=== Data below ===
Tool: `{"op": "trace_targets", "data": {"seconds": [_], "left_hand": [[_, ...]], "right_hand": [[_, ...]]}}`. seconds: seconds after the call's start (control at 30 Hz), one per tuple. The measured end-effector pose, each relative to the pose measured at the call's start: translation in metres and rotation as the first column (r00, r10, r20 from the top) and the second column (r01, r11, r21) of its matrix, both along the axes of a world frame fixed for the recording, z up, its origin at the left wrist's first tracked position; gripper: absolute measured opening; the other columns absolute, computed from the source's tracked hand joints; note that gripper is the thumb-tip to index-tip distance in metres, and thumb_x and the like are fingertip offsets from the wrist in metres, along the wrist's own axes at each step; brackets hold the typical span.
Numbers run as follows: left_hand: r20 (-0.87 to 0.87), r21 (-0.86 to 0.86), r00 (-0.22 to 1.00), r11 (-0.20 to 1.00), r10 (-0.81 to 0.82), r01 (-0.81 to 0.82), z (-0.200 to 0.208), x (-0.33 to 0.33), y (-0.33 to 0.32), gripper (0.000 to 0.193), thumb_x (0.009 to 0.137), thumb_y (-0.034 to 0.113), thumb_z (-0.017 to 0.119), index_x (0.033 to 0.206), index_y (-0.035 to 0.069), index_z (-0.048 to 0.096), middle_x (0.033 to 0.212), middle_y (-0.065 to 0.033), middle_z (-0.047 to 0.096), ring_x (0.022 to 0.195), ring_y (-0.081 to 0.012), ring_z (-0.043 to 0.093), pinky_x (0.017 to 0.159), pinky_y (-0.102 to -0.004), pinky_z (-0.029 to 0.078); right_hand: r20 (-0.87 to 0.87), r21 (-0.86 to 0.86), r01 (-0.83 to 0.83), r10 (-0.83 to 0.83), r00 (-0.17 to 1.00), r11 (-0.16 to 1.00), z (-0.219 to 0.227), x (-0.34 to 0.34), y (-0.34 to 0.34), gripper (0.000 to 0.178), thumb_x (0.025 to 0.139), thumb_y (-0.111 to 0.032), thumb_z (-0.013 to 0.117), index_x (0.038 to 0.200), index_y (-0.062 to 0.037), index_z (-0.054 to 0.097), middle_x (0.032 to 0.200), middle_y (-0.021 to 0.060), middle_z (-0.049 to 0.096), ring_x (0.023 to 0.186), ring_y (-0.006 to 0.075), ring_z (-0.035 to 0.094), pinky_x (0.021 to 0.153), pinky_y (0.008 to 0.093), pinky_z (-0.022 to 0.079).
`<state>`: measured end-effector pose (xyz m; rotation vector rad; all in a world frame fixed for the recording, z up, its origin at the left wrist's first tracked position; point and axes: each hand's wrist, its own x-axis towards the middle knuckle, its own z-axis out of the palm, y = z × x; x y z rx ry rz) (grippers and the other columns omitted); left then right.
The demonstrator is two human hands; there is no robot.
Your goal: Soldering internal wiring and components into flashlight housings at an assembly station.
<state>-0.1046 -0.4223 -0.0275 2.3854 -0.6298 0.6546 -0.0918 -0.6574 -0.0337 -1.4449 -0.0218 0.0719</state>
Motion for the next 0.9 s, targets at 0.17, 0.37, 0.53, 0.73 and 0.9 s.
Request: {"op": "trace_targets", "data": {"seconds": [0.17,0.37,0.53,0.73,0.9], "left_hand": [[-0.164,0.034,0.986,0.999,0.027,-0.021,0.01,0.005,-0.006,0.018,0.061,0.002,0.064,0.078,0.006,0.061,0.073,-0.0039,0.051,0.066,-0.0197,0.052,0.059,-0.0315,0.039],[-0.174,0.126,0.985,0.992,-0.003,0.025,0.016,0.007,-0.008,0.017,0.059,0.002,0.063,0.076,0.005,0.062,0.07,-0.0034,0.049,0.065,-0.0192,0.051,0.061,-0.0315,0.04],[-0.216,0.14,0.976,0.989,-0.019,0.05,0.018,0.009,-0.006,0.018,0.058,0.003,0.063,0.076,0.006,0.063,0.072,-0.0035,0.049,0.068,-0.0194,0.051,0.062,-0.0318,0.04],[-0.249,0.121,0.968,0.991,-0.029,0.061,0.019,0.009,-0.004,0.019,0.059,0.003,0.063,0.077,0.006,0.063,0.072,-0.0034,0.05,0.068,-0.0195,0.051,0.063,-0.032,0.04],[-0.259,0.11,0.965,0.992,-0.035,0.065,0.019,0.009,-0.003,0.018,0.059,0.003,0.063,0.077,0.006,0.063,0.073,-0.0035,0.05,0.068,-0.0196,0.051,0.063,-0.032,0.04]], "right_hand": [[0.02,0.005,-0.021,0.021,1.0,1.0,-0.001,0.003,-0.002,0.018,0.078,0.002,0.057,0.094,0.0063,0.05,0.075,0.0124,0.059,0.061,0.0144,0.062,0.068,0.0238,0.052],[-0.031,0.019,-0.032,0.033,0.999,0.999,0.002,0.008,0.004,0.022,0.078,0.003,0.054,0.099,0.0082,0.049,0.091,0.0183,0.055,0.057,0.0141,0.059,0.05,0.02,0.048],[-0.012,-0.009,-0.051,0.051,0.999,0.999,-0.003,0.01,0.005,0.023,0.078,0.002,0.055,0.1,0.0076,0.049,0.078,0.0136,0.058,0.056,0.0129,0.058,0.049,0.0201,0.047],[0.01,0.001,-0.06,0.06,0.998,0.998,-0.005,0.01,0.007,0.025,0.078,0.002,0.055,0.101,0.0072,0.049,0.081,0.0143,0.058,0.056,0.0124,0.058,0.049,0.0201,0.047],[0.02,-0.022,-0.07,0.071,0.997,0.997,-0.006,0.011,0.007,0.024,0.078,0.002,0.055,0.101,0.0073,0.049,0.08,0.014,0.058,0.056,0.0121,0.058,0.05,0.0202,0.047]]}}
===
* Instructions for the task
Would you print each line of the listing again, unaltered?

* Answer for the task
Tool: `{"op": "trace_targets", "data": {"seconds": [_], "left_hand": [[_, ...]], "right_hand": [[_, ...]]}}`. seconds: seconds after the call's start (control at 30 Hz), one per tuple. The measured end-effector pose, each relative to the pose measured at the call's start: translation in metres and rotation as the first column (r00, r10, r20 from the top) and the second column (r01, r11, r21) of its matrix, both along the axes of a world frame fixed for the recording, z up, its origin at the left wrist's first tracked position; gripper: absolute measured opening; the other columns absolute, computed from the source's tracked hand joints; note that gripper is the thumb-tip to index-tip distance in metres, and thumb_x and the like are fingertip offsets from the wrist in metres, along the wrist's own axes at each step; brackets hold the typical span.
Numbers run as follows: left_hand: r20 (-0.87 to 0.87), r21 (-0.86 to 0.86), r00 (-0.22 to 1.00), r11 (-0.20 to 1.00), r10 (-0.81 to 0.82), r01 (-0.81 to 0.82), z (-0.200 to 0.208), x (-0.33 to 0.33), y (-0.33 to 0.32), gripper (0.000 to 0.193), thumb_x (0.009 to 0.137), thumb_y (-0.034 to 0.113), thumb_z (-0.017 to 0.119), index_x (0.033 to 0.206), index_y (-0.035 to 0.069), index_z (-0.048 to 0.096), middle_x (0.033 to 0.212), middle_y (-0.065 to 0.033), middle_z (-0.047 to 0.096), ring_x (0.022 to 0.195), ring_y (-0.081 to 0.012), ring_z (-0.043 to 0.093), pinky_x (0.017 to 0.159), pinky_y (-0.102 to -0.004), pinky_z (-0.029 to 0.078); right_hand: r20 (-0.87 to 0.87), r21 (-0.86 to 0.86), r01 (-0.83 to 0.83), r10 (-0.83 to 0.83), r00 (-0.17 to 1.00), r11 (-0.16 to 1.00), z (-0.219 to 0.227), x (-0.34 to 0.34), y (-0.34 to 0.34), gripper (0.000 to 0.178), thumb_x (0.025 to 0.139), thumb_y (-0.111 to 0.032), thumb_z (-0.013 to 0.117), index_x (0.038 to 0.200), index_y (-0.062 to 0.037), index_z (-0.054 to 0.097), middle_x (0.032 to 0.200), middle_y (-0.021 to 0.060), middle_z (-0.049 to 0.096), ring_x (0.023 to 0.186), ring_y (-0.006 to 0.075), ring_z (-0.035 to 0.094), pinky_x (0.021 to 0.153), pinky_y (0.008 to 0.093), pinky_z (-0.022 to 0.079).
`<state>`: measured end-effector pose (xyz m; rotation vector rad; all in a world frame fixed for the recording, z up, its origin at the left wrist's first tracked position; point and axes: each hand's wrist, its own x-axis towards the middle knuckle, its own z-axis out of the palm, y = z × x; x y z rx ry rz) (grippers and the other columns omitted); left then right.
The demonstrator is two human hands; there is no robot.
Your goal: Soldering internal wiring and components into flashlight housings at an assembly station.
<state>-0.1046 -0.4223 -0.0275 2.3854 -0.6298 0.6546 -0.0918 -0.6574 -0.0337 -1.4449 -0.0218 0.0719</state>
Motion for the next 0.9 s, targets at 0.17, 0.37, 0.53, 0.73 and 0.9 s.
Request: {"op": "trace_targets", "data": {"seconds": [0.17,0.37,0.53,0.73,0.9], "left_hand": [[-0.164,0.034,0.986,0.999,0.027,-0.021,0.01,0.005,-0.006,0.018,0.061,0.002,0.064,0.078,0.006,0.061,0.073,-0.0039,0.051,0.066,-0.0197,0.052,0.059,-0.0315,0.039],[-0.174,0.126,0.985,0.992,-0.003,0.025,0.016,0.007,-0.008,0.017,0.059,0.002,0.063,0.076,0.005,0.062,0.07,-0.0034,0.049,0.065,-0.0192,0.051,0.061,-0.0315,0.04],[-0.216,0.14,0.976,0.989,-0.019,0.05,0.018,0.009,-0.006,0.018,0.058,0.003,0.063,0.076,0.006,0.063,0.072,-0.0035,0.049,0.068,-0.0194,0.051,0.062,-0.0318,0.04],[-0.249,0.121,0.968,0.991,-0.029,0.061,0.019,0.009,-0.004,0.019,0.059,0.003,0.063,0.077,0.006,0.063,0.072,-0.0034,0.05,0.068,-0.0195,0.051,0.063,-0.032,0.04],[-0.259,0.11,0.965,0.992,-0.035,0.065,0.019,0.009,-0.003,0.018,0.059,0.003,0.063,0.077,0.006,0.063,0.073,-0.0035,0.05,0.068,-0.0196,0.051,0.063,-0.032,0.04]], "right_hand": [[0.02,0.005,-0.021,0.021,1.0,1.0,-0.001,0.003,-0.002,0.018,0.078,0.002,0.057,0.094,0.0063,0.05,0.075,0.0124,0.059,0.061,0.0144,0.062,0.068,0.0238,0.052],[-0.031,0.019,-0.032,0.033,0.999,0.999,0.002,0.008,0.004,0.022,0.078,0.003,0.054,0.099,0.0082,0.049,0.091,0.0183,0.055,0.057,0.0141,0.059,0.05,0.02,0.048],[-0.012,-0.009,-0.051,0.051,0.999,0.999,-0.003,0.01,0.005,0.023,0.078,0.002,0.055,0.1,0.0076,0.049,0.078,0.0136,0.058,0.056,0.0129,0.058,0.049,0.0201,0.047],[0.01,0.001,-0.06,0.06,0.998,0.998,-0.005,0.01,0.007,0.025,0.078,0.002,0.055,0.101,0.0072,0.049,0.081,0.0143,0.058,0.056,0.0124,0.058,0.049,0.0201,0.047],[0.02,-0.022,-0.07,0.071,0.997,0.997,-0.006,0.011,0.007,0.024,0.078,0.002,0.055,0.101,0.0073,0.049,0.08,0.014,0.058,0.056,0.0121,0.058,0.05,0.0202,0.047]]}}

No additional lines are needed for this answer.